Brief: No record may be left out; print them all verbatim.

______________________________

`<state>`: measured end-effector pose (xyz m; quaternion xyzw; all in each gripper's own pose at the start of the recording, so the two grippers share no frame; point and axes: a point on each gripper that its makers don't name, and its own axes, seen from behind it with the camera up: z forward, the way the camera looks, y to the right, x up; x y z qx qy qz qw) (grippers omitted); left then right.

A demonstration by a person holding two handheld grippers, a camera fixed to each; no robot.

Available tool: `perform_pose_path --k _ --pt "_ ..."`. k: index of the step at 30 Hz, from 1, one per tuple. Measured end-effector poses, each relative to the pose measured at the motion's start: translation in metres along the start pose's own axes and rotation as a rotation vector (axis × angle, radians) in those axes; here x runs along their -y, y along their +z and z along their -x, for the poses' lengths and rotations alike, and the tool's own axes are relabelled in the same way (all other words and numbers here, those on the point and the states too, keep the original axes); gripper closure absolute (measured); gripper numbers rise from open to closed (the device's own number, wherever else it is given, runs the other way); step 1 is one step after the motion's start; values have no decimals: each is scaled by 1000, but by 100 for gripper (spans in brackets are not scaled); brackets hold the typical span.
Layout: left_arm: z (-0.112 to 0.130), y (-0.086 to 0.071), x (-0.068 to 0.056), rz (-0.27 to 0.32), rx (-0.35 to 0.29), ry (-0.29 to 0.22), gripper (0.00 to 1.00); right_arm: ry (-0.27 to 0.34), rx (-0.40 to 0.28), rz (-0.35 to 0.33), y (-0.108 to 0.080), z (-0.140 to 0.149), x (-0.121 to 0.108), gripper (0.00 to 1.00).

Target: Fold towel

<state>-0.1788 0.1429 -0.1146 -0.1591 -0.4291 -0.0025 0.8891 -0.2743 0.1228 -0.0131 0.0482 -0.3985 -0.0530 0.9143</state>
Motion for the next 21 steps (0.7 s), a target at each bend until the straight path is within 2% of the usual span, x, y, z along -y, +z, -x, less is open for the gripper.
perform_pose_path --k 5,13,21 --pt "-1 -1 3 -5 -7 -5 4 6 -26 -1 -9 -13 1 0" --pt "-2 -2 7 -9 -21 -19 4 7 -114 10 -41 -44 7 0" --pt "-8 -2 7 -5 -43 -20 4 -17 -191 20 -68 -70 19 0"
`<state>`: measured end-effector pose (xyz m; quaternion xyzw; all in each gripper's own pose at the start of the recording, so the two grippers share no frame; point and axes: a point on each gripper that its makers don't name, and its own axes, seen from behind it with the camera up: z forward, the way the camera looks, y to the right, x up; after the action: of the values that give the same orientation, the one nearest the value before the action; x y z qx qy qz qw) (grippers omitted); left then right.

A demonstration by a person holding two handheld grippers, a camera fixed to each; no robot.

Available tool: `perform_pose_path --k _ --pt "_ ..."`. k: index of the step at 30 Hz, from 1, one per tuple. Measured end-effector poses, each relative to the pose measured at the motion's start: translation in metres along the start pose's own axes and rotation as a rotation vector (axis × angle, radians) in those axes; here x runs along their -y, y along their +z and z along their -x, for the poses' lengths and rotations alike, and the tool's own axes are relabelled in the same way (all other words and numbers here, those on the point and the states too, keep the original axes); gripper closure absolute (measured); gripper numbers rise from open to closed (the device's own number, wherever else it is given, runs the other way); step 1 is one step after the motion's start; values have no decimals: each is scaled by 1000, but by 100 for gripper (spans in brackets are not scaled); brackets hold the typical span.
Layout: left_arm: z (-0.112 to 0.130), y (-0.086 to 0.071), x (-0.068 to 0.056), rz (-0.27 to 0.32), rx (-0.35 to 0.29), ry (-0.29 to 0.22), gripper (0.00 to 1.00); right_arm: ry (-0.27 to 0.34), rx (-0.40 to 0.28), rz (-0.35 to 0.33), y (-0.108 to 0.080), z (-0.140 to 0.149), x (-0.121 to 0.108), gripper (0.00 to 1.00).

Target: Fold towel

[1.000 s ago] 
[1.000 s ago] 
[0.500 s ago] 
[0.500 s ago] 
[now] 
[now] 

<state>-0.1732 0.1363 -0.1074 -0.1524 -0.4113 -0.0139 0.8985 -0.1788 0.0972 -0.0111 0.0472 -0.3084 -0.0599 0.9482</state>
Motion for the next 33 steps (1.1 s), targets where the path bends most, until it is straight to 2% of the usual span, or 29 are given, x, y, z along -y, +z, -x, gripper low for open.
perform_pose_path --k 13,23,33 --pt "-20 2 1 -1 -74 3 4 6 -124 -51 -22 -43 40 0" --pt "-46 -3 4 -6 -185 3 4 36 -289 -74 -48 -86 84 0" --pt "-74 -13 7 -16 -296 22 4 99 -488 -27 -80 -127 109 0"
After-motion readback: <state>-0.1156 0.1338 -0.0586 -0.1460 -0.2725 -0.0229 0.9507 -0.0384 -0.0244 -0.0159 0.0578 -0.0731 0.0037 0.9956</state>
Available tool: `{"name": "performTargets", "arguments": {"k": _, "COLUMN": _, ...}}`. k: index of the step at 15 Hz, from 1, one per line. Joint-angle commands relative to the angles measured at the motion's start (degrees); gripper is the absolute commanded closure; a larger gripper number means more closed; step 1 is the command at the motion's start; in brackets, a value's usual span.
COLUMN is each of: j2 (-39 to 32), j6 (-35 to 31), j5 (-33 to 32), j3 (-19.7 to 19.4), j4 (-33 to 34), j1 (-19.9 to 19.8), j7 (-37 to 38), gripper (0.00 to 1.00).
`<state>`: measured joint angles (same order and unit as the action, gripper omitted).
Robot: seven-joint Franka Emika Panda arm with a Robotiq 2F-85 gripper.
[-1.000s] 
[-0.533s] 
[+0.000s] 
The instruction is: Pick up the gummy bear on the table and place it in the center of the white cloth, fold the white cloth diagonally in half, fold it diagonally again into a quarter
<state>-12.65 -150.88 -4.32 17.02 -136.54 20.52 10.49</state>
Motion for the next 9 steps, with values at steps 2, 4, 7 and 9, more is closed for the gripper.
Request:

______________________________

Response to this exercise:
`<state>`: measured end-effector pose (xyz m; quaternion xyzw; all in each gripper's own pose at the start of the recording, so the two grippers share no frame; point and axes: a point on each gripper that its makers don't name, and its own axes, seen from behind it with the camera up: z forward, the way the camera looks, y to the right, x up; x y z qx qy qz qw) (grippers omitted); left then right.

A demonstration by a person holding two handheld grippers, a camera fixed to each; no robot.

Available tool: `perform_pose_path --k _ --pt "_ ..."`. k: index of the step at 30 Hz, from 1, one per tuple. Measured end-effector poses, each relative to the pose measured at the motion's start: translation in metres along the start pose's own axes and rotation as a rotation vector (axis × angle, radians) in those axes; here x runs along their -y, y along their +z and z along their -x, for the poses' lengths and rotations alike, and the tool's own axes are relabelled in the same way (all other words and numbers here, those on the point and the states too, keep the original axes); gripper closure absolute (measured); gripper numbers rise from open to closed (the device's own number, wherever else it is given, runs the other way); step 1 is one step after the motion's start; values have no decimals: each is scaled by 1000, but by 100 for gripper (spans in brackets are not scaled); brackets hold the typical span.
Layout: left_arm: z (-0.112 to 0.130), y (-0.086 to 0.071), x (-0.068 to 0.056), rz (-0.27 to 0.32), rx (-0.35 to 0.29), ry (-0.29 to 0.22), gripper (0.00 to 1.00); right_arm: ry (-0.27 to 0.34), rx (-0.40 to 0.28), rz (-0.35 to 0.33), y (-0.108 to 0.080), z (-0.140 to 0.149), x (-0.121 to 0.108), gripper (0.00 to 1.00).

Target: Fold towel

<state>-0.1788 0.1429 -0.1146 -0.1591 -0.4291 -0.0025 0.8891 -0.2743 0.1228 -0.0131 0.0482 -0.3985 -0.0530 0.9143</state>
Motion for the next 21 steps (0.7 s), a target at each bend until the straight path is within 2% of the usual span, x, y, z along -y, +z, -x, less is open for the gripper.
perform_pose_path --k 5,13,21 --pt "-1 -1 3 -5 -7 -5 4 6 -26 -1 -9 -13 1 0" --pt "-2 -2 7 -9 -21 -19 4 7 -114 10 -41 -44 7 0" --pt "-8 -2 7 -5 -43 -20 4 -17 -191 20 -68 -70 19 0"
`<state>`: measured end-effector pose (xyz m; quaternion xyzw; all in each gripper's own pose at the start of the recording, so the two grippers share no frame; point and axes: a point on each gripper that its makers don't name, and its own axes, seen from behind it with the camera up: z forward, the way the camera looks, y to the right, x up; after the action: of the values that give the same orientation, the one nearest the value before the action; x y z qx qy qz qw) (grippers omitted); left then right.

A demonstration by a person holding two handheld grippers, a camera fixed to each; no robot.

Available tool: `perform_pose_path --k _ --pt "_ ..."`. k: index of the step at 30 Hz, from 1, one per tuple. Measured end-effector poses, each relative to the pose measured at the motion's start: translation in metres along the start pose's own axes and rotation as a rotation vector (axis × angle, radians) in those axes; here x runs along their -y, y along their +z and z along their -x, for the poses' lengths and rotations alike, and the tool's own axes are relabelled in the same way (all other words and numbers here, those on the point and the states too, keep the original axes); gripper closure absolute (measured); gripper numbers rise from open to closed (the device's own number, wherever else it is given, runs the other way); step 1 is one step after the motion's start; values have no decimals: each is scaled by 1000, but by 100 for gripper (spans in brackets are not scaled); brackets hold the typical span.
Layout: left_arm: z (-0.112 to 0.130), y (-0.086 to 0.071), x (-0.068 to 0.056), rz (-0.27 to 0.32), rx (-0.35 to 0.29), ry (-0.29 to 0.22), gripper (0.00 to 1.00); right_arm: ry (-0.27 to 0.34), rx (-0.40 to 0.28), rz (-0.35 to 0.33), y (-0.108 to 0.080), z (-0.140 to 0.149), x (-0.121 to 0.108), gripper (0.00 to 1.00).

Target: Fold towel

[1.000 s ago] 
[1.000 s ago] 
[0.500 s ago] 
[0.500 s ago] 
[now] 
[now] 

<state>-0.1732 0.1363 -0.1074 -0.1524 -0.4113 -0.0139 0.8985 -0.1788 0.0972 -0.0111 0.0472 -0.3084 -0.0599 0.9482</state>
Motion for the next 33 steps (1.1 s), targets where the path bends most, until it is straight to 2% of the usual span, or 29 are given, x, y, z along -y, +z, -x, gripper low for open.
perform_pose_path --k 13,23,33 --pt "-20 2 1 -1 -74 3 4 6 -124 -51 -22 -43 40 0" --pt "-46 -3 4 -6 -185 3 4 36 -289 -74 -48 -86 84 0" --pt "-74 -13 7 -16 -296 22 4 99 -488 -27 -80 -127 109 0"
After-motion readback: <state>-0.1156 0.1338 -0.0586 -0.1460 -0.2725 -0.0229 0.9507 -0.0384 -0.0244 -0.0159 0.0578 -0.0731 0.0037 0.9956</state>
Available tool: `{"name": "performTargets", "arguments": {"k": _, "COLUMN": _, ...}}`. k: index of the step at 15 Hz, from 1, one per line. Joint-angle commands relative to the angles measured at the motion's start (degrees); gripper is the absolute commanded closure; a larger gripper number means more closed; step 1 is the command at the motion's start; in brackets, a value's usual span.
COLUMN is each of: j2 (-39 to 32), j6 (-35 to 31), j5 (-33 to 32), j3 (-19.7 to 19.4), j4 (-33 to 34), j1 (-19.9 to 19.8), j7 (-37 to 38), gripper (0.00 to 1.00).
`<state>`: measured joint angles (same order and unit as the action, gripper omitted).
Robot: seven-joint Franka Emika Panda arm with a Robotiq 2F-85 gripper.
[-1.000s] 
[-0.533s] 
[+0.000s] 
The instruction is: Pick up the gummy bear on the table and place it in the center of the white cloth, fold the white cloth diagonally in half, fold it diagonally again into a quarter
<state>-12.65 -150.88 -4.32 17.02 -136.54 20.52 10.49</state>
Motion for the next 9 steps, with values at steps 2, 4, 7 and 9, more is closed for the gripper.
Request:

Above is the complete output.